The Lord of Light held out his mortal hands. "Brother. Twin. No. This is no slight on you. Without a tribe – without a community – we have nought. We are all children of this earth, that is what I have learned from what I have found..."

His brother sliced his hand through the air, silencing him. "No! They are not us. We need no-one. It was outsiders who killed our family. Why would you trust them again? I shall not lose you. I shall not!" His hand drew back, hovered over his sword hilt. The Lord of Light shifted his weight slightly, warily, back into what Kath now recognised as a precursor to a fighting stance, ready to move forward if necessary.

"There is no loss. But all men are brothers. Do not allow fear to cause you to hate, my twin, other half of my soul..."
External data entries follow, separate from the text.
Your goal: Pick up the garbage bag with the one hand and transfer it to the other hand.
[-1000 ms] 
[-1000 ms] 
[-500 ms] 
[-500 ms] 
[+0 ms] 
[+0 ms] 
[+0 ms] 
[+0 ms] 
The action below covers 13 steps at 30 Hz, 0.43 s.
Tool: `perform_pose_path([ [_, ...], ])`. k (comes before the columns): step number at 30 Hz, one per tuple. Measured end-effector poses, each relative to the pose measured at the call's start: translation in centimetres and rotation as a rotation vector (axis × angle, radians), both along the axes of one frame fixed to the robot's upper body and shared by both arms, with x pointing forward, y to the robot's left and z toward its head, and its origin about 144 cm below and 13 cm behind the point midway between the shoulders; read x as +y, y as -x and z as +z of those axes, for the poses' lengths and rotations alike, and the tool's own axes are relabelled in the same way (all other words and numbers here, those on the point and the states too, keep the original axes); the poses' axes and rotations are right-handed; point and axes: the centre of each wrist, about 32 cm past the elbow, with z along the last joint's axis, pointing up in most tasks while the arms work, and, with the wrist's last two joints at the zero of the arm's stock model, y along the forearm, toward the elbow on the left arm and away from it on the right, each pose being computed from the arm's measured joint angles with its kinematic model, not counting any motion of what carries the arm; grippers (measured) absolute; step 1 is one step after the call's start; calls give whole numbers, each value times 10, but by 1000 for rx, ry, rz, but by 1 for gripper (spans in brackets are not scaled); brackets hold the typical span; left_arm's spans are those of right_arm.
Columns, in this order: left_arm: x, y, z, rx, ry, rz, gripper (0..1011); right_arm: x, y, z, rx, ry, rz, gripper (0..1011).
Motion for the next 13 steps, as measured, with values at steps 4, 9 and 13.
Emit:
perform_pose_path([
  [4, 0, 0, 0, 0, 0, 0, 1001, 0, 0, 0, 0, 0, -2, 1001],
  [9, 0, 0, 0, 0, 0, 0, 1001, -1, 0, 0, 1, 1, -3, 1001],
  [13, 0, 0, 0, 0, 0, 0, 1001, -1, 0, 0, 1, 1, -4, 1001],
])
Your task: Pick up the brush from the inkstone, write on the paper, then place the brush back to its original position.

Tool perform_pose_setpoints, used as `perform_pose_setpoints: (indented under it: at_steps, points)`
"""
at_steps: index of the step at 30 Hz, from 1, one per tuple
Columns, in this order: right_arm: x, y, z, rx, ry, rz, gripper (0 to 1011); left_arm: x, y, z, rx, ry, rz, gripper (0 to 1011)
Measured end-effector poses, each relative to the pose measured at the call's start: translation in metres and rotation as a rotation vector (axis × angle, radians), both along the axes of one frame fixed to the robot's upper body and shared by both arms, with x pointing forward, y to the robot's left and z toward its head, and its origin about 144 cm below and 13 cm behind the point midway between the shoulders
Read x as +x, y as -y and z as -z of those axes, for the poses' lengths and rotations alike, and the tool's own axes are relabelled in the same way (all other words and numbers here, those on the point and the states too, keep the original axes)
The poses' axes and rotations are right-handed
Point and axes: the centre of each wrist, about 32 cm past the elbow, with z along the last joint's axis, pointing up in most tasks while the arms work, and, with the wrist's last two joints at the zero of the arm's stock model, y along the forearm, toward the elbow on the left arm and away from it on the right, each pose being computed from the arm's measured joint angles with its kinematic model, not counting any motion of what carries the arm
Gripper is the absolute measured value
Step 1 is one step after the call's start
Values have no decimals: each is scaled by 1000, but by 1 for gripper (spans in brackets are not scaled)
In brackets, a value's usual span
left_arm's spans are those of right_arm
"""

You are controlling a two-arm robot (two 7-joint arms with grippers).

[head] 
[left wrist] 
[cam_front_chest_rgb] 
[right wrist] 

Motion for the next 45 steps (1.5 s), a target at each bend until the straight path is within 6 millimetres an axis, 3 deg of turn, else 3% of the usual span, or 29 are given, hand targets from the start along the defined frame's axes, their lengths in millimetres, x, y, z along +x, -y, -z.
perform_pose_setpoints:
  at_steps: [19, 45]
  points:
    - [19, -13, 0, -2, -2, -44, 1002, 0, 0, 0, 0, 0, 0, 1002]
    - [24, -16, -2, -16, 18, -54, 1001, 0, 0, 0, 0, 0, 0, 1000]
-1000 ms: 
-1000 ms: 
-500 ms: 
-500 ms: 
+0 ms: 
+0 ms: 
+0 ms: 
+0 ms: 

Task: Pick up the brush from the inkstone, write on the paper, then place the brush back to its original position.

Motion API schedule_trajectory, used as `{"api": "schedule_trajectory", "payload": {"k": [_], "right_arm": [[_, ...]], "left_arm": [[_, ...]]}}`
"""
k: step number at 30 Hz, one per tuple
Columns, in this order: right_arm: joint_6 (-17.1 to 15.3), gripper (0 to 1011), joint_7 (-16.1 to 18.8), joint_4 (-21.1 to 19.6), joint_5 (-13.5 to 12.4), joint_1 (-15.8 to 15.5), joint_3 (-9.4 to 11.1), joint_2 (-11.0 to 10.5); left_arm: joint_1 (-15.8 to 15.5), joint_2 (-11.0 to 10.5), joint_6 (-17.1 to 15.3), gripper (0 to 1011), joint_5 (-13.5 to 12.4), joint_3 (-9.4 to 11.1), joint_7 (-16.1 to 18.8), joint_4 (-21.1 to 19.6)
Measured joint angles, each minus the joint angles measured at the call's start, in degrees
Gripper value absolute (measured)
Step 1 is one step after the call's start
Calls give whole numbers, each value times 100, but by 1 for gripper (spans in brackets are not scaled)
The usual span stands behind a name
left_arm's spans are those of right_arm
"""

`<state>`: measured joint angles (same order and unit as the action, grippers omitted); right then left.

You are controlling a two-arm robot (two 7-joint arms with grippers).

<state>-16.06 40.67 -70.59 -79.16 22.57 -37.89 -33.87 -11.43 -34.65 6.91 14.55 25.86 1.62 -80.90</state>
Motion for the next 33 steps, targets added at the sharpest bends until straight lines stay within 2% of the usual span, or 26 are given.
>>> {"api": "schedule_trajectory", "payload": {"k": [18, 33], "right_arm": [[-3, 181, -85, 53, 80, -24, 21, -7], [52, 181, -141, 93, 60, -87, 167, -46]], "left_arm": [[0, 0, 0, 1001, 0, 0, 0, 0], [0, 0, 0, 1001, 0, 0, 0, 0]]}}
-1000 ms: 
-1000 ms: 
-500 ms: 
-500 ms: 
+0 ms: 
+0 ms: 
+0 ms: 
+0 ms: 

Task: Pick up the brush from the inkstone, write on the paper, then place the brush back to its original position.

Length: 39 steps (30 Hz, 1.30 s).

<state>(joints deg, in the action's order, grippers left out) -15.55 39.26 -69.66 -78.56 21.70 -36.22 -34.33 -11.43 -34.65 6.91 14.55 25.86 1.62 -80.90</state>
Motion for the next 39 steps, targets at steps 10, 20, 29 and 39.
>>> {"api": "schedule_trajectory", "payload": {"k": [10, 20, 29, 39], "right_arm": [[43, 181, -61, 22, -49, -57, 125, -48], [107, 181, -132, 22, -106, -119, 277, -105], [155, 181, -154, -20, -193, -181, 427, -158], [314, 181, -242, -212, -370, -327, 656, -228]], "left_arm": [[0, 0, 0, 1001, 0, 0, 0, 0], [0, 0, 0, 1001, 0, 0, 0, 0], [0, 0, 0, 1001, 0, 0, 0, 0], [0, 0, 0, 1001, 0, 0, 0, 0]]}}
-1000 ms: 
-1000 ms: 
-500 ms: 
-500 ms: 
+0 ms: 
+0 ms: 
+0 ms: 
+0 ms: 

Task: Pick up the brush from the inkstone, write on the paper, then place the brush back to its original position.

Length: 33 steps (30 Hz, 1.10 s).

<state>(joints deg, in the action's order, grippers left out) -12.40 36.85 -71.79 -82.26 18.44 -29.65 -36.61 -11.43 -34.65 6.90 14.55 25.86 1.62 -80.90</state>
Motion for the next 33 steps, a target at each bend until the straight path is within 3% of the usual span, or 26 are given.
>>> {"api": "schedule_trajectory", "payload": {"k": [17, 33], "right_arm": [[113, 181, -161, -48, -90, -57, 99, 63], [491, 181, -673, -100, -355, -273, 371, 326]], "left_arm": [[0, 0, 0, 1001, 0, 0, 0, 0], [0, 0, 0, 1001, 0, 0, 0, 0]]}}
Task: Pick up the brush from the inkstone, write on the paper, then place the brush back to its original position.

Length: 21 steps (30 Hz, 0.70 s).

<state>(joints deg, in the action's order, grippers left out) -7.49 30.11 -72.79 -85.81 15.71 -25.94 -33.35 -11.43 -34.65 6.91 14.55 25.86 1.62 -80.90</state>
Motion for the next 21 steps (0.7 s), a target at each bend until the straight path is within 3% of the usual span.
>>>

"You leave me no choice!" his twin roared. "Give up this needless power if you will not share it with me. I see it infecting your body, little by little, taking you away – it is wrong! You call it 'natural'. Nothing of this is natural. Only our bond is, and only our bond matters, and I shall take these monstrous lies from you and take you home and we will begin anew..." He drew his sword, eyes half-mad as he swung it at his brother. The strike was weak and impulsive, and the Lord of Light was easily able to duck aside from it as he drew his own sword to block his brother's rage.